▶ _Task data_
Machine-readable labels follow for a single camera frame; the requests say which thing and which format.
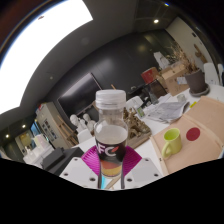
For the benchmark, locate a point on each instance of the small white cup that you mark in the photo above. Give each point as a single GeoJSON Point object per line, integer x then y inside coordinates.
{"type": "Point", "coordinates": [181, 98]}

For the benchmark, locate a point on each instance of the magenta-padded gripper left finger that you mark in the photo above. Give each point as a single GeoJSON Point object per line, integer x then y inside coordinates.
{"type": "Point", "coordinates": [89, 161]}

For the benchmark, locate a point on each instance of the white plaster bust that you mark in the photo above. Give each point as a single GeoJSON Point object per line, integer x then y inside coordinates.
{"type": "Point", "coordinates": [75, 121]}
{"type": "Point", "coordinates": [89, 122]}

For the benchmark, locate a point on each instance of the clear drink bottle white cap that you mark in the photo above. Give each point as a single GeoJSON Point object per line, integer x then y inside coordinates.
{"type": "Point", "coordinates": [111, 133]}

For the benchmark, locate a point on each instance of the small yellow tag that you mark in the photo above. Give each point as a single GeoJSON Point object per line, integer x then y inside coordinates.
{"type": "Point", "coordinates": [193, 104]}

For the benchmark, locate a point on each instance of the beige wooden drawing board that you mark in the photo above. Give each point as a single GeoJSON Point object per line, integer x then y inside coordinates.
{"type": "Point", "coordinates": [211, 113]}
{"type": "Point", "coordinates": [196, 153]}

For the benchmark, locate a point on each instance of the flat round red coaster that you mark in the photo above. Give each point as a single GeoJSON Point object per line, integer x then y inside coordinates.
{"type": "Point", "coordinates": [193, 134]}

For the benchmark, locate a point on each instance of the black flat box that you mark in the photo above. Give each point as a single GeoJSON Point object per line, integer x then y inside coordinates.
{"type": "Point", "coordinates": [63, 158]}

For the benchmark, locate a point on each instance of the red box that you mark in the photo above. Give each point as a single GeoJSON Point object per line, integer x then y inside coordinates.
{"type": "Point", "coordinates": [149, 76]}

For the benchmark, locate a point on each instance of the brown cardboard box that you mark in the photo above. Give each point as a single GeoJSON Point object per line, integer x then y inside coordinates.
{"type": "Point", "coordinates": [173, 81]}

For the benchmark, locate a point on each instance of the grey newspaper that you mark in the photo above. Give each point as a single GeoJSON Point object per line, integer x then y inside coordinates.
{"type": "Point", "coordinates": [166, 111]}

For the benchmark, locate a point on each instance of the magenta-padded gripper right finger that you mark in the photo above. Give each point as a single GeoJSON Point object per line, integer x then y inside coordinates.
{"type": "Point", "coordinates": [133, 163]}

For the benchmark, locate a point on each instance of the white chair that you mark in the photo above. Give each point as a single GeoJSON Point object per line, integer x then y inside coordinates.
{"type": "Point", "coordinates": [85, 136]}
{"type": "Point", "coordinates": [210, 73]}
{"type": "Point", "coordinates": [134, 102]}

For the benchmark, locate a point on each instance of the white plaster figure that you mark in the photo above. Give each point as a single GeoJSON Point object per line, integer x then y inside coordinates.
{"type": "Point", "coordinates": [161, 60]}

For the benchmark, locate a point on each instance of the dried plant in grey pot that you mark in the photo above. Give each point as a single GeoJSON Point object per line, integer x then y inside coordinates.
{"type": "Point", "coordinates": [196, 80]}

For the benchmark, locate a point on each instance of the black wall screen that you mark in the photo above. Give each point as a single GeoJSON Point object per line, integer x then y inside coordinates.
{"type": "Point", "coordinates": [78, 96]}

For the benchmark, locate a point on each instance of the lime green mug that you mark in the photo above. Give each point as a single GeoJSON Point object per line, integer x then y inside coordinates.
{"type": "Point", "coordinates": [173, 141]}

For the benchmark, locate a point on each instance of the ceiling lights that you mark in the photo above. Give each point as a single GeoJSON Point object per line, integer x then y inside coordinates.
{"type": "Point", "coordinates": [156, 21]}

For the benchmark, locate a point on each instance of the white spray bottle green label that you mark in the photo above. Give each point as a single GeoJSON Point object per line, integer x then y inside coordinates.
{"type": "Point", "coordinates": [140, 112]}

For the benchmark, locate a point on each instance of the large white ceiling light panel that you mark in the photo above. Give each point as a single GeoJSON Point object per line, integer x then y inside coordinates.
{"type": "Point", "coordinates": [40, 50]}

▶ _What you are asked to do_
Your copy must match the records above exactly, apart from the pictures, which are excluded.

▶ _Solution_
Machine-readable labels follow for a single camera frame; the requests say which thing and which format.
For the benchmark, locate a point on each instance of the small white cup that you mark in the photo above. Give each point as a single GeoJSON Point object per line, integer x then y inside coordinates.
{"type": "Point", "coordinates": [181, 98]}

For the benchmark, locate a point on each instance of the magenta-padded gripper left finger that you mark in the photo above. Give each point as a single GeoJSON Point object per line, integer x then y inside coordinates.
{"type": "Point", "coordinates": [89, 161]}

For the benchmark, locate a point on each instance of the white plaster bust that you mark in the photo above. Give each point as a single GeoJSON Point object per line, integer x then y inside coordinates.
{"type": "Point", "coordinates": [75, 121]}
{"type": "Point", "coordinates": [89, 122]}

For the benchmark, locate a point on each instance of the clear drink bottle white cap that you mark in the photo above. Give each point as a single GeoJSON Point object per line, integer x then y inside coordinates.
{"type": "Point", "coordinates": [111, 133]}

For the benchmark, locate a point on each instance of the small yellow tag that you mark in the photo above. Give each point as a single GeoJSON Point object per line, integer x then y inside coordinates.
{"type": "Point", "coordinates": [193, 104]}

For the benchmark, locate a point on each instance of the beige wooden drawing board that you mark in the photo above. Give each point as a single GeoJSON Point object per line, integer x then y inside coordinates.
{"type": "Point", "coordinates": [211, 113]}
{"type": "Point", "coordinates": [196, 153]}

For the benchmark, locate a point on each instance of the flat round red coaster that you mark in the photo above. Give each point as a single GeoJSON Point object per line, integer x then y inside coordinates.
{"type": "Point", "coordinates": [193, 134]}

For the benchmark, locate a point on each instance of the black flat box that you mark in the photo above. Give each point as a single GeoJSON Point object per line, integer x then y inside coordinates.
{"type": "Point", "coordinates": [63, 158]}

For the benchmark, locate a point on each instance of the red box that you mark in the photo above. Give each point as a single GeoJSON Point object per line, integer x then y inside coordinates.
{"type": "Point", "coordinates": [149, 76]}

For the benchmark, locate a point on each instance of the brown cardboard box that you mark in the photo above. Give each point as a single GeoJSON Point object per line, integer x then y inside coordinates.
{"type": "Point", "coordinates": [173, 81]}

For the benchmark, locate a point on each instance of the grey newspaper that you mark in the photo above. Give each point as a single GeoJSON Point object per line, integer x then y inside coordinates.
{"type": "Point", "coordinates": [166, 111]}

For the benchmark, locate a point on each instance of the magenta-padded gripper right finger that you mark in the photo above. Give each point as a single GeoJSON Point object per line, integer x then y inside coordinates.
{"type": "Point", "coordinates": [133, 163]}

For the benchmark, locate a point on each instance of the white chair that you mark in the photo above. Give each point as a single GeoJSON Point object per line, integer x then y inside coordinates.
{"type": "Point", "coordinates": [85, 136]}
{"type": "Point", "coordinates": [210, 73]}
{"type": "Point", "coordinates": [134, 102]}

For the benchmark, locate a point on each instance of the white plaster figure that you mark in the photo above. Give each point as a single GeoJSON Point object per line, integer x then y inside coordinates.
{"type": "Point", "coordinates": [161, 60]}

For the benchmark, locate a point on each instance of the dried plant in grey pot that you mark in the photo above. Give each point as a single GeoJSON Point object per line, integer x then y inside coordinates.
{"type": "Point", "coordinates": [196, 80]}

For the benchmark, locate a point on each instance of the black wall screen that you mark in the photo above. Give each point as a single GeoJSON Point object per line, integer x then y inside coordinates.
{"type": "Point", "coordinates": [78, 96]}

For the benchmark, locate a point on each instance of the lime green mug that you mark in the photo above. Give each point as a single GeoJSON Point object per line, integer x then y inside coordinates.
{"type": "Point", "coordinates": [173, 141]}

For the benchmark, locate a point on each instance of the ceiling lights that you mark in the photo above. Give each point as a single GeoJSON Point object per line, integer x then y inside coordinates.
{"type": "Point", "coordinates": [156, 21]}

For the benchmark, locate a point on each instance of the white spray bottle green label that you mark in the photo above. Give each point as a single GeoJSON Point object per line, integer x then y inside coordinates.
{"type": "Point", "coordinates": [140, 112]}

For the benchmark, locate a point on each instance of the large white ceiling light panel that you mark in the photo above. Give each point as a single GeoJSON Point object per line, integer x then y inside coordinates.
{"type": "Point", "coordinates": [40, 50]}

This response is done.